Rwanda introduced EBM in 2013 as part of efforts to modernise tax collection. Since then, the system has improved the issuance of receipts and compliance among traders, with more than 90 per cent now using the platform.

"The introduction of EBM has led to a significant increase in the number of registered taxpayers, particularly under value-added tax (VAT) category, with figures doubling and, in some cases, tripling over time,” Uwitonze said..

"The system has proven to be an innovative tool, with measurable impact not only on VAT collection but also on other revenue streams..”

The system has also improved oversight by providing real-time data on business transactions, helping authorities detect tax evasion and enforce compliance more effectively.

"We now have better visibility of taxpayer activity, including turnover, which informs taxation across different categories such as income tax, trading licences and more.”

Beyond supporting Madagascar, RRA says the partnership offers opportunities for Rwanda to learn and improve its own systems.

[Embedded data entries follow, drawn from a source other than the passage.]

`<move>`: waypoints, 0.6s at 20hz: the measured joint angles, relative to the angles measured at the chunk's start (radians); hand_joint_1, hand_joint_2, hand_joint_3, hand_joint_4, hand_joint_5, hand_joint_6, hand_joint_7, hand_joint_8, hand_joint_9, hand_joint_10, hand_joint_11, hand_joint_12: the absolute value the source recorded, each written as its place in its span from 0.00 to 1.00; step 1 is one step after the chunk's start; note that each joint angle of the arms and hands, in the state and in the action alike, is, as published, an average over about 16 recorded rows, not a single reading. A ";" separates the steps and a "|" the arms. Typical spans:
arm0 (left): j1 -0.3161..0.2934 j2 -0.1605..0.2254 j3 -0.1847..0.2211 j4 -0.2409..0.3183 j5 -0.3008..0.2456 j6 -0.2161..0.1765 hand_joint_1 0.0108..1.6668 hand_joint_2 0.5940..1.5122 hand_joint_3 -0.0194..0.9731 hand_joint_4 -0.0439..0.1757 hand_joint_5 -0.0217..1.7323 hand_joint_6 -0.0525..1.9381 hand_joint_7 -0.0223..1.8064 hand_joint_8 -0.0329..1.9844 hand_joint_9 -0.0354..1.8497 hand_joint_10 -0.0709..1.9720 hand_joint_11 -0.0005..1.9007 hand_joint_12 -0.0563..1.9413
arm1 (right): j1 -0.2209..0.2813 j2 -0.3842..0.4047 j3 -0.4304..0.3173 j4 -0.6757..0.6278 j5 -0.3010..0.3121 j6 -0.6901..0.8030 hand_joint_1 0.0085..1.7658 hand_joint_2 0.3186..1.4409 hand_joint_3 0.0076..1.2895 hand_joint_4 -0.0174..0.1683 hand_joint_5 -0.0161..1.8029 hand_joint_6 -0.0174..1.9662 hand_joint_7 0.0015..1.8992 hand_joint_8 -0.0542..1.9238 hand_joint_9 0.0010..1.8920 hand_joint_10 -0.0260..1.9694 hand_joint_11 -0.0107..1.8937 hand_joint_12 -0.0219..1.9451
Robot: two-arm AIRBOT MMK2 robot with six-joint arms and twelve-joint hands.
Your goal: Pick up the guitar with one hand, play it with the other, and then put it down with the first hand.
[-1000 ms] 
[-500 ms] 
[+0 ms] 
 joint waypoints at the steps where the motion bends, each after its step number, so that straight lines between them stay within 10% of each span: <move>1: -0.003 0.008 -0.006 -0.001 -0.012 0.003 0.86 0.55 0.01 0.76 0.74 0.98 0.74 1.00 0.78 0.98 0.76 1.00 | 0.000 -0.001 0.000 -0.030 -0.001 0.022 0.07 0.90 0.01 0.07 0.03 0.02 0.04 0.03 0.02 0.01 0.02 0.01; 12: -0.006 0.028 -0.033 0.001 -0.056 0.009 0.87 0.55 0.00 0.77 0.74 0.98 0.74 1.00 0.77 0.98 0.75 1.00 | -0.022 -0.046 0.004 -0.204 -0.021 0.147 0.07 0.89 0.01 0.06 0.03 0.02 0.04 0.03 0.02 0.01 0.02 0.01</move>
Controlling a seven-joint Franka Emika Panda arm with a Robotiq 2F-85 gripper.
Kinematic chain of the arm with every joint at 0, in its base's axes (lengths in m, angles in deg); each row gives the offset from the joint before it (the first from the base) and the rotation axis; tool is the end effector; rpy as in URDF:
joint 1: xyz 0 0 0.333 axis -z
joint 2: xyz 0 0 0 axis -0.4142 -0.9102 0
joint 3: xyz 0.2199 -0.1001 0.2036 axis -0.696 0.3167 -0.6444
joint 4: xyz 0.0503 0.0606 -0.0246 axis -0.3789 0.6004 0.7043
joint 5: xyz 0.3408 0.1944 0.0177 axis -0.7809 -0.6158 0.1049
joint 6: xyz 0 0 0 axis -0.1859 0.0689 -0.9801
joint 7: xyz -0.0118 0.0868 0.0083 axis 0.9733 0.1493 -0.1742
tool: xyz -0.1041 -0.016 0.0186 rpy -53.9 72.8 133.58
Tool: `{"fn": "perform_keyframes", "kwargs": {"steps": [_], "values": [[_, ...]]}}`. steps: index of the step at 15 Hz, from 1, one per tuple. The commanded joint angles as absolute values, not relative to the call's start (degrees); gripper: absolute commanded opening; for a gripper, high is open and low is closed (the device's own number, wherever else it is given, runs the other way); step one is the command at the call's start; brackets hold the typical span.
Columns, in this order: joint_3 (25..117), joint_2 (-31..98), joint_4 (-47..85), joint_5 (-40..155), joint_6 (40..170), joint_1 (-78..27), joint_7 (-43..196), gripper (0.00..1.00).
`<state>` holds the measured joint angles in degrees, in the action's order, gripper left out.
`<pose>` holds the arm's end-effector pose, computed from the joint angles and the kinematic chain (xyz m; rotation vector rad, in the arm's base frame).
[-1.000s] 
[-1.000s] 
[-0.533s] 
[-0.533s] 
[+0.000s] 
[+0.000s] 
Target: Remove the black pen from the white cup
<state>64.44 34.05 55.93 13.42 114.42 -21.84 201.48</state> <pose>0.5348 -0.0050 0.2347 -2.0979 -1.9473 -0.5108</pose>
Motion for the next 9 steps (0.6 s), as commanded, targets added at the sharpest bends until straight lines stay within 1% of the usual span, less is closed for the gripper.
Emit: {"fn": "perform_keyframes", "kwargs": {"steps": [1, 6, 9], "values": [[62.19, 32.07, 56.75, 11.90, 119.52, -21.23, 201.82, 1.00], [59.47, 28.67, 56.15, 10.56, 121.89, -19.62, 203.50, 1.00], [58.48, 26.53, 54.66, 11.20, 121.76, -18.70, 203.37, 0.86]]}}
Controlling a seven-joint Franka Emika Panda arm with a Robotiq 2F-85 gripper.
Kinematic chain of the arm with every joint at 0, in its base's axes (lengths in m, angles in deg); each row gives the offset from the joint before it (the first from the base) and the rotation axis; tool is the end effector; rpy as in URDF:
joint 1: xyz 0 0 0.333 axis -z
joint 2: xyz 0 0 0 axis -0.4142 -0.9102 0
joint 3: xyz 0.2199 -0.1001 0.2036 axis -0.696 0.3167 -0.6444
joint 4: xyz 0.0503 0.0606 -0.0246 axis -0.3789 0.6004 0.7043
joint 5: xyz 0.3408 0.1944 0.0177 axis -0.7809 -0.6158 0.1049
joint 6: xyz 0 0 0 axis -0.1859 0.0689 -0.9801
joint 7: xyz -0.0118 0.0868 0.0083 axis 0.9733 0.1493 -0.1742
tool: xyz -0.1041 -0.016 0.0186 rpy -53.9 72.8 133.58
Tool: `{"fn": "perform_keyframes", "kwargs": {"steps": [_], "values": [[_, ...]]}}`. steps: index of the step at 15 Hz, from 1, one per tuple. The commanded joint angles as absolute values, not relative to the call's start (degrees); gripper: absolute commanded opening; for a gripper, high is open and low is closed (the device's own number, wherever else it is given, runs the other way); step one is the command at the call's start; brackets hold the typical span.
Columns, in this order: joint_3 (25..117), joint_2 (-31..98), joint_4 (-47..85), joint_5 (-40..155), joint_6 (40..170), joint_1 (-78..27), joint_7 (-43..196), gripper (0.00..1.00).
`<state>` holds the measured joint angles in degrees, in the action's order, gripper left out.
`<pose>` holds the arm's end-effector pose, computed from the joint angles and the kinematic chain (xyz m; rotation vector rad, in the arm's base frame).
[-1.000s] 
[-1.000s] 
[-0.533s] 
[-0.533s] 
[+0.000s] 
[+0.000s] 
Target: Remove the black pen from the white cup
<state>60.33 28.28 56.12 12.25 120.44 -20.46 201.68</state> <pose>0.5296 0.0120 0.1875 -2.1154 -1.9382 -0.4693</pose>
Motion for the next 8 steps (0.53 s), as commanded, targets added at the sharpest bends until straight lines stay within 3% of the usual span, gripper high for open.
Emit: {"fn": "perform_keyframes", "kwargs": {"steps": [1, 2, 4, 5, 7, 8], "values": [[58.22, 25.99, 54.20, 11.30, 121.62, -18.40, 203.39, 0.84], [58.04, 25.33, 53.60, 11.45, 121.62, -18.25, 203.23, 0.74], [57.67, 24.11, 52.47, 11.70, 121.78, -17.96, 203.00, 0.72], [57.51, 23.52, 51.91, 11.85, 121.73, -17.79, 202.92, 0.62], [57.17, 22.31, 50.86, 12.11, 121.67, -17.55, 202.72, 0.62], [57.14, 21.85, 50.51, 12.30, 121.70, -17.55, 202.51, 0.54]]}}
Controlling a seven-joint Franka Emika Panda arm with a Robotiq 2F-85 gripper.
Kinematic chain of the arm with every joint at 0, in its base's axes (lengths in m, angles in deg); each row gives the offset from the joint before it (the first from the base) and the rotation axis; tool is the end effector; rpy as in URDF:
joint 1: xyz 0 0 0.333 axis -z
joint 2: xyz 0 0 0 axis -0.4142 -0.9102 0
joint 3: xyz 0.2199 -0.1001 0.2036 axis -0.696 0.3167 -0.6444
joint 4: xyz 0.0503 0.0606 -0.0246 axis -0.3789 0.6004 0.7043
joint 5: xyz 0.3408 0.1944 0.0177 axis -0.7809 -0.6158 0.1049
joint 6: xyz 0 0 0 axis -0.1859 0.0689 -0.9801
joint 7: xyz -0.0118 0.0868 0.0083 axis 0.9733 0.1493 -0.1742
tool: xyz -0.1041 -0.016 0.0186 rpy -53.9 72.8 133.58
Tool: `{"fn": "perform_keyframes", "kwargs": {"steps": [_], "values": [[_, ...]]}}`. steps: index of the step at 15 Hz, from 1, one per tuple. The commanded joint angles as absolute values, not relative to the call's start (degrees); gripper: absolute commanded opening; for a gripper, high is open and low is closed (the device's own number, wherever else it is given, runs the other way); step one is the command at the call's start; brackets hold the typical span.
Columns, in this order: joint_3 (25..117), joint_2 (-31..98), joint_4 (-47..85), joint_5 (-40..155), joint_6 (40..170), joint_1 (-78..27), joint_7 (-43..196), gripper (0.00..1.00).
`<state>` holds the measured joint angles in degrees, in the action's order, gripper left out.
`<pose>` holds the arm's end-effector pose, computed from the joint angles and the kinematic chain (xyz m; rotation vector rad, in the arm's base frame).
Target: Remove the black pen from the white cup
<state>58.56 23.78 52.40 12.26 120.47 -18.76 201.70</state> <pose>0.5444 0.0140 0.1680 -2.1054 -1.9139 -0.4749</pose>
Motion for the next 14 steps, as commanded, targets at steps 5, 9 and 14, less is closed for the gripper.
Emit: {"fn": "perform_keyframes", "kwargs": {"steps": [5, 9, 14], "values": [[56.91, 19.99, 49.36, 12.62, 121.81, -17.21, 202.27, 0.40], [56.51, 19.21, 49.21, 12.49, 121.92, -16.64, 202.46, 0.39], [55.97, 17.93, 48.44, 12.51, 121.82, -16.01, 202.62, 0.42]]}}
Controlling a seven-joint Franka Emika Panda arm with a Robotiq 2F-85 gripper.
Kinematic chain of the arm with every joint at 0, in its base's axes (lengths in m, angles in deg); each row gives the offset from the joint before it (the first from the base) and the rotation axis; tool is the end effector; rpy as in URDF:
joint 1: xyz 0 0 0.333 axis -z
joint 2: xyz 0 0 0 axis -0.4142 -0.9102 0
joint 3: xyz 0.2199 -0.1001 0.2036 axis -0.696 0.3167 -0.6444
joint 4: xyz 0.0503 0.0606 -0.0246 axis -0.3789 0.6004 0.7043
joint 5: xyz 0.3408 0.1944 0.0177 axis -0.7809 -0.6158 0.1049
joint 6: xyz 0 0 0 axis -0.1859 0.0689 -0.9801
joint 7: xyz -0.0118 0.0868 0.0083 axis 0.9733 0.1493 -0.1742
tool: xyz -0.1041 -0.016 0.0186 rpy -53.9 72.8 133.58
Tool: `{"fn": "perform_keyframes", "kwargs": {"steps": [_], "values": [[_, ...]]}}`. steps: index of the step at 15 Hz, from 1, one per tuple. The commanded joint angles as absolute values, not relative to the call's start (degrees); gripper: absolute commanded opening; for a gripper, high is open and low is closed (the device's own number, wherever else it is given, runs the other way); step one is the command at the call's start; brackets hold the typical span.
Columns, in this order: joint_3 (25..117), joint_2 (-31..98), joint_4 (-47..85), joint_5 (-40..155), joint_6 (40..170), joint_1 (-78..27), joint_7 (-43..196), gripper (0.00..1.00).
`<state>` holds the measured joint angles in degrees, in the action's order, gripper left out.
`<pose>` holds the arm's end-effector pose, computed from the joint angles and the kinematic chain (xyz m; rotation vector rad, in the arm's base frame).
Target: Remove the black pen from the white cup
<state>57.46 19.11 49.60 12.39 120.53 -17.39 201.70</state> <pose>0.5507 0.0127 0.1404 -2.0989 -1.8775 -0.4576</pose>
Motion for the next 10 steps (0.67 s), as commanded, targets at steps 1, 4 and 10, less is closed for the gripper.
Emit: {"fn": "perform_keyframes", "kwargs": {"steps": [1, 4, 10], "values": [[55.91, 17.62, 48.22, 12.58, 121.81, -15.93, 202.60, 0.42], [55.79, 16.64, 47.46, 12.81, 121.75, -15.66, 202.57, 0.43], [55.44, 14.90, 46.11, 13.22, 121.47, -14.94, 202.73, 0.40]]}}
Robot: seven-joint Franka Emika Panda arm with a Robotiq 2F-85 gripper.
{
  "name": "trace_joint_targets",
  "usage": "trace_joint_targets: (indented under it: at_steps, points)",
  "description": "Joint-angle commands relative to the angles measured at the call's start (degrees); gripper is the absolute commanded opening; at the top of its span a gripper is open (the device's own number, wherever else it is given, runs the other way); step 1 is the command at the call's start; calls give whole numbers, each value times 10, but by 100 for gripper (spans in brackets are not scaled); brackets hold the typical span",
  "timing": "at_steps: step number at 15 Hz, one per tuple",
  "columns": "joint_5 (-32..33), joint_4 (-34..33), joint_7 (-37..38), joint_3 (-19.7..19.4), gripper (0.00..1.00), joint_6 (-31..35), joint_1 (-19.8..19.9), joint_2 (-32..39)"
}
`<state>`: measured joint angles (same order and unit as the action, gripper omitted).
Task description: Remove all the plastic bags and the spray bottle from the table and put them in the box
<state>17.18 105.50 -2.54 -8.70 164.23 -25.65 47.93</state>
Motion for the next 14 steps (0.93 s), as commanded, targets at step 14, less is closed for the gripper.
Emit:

"When countries implement the solution we developed, they often introduce new features or innovations. We are able to learn from that and continuously enhance our own platform,” Uwitonze said.

He added that such collaborations create a platform for knowledge exchange, strengthening tax administration systems across participating countries.

RRA collected more than Rwf3.2 trillion in tax and non-tax revenues during the 2024/25 fiscal year, up from Rwf2.7 trillion the previous year, representing an increase of 17.5 percent, compared to the previous year.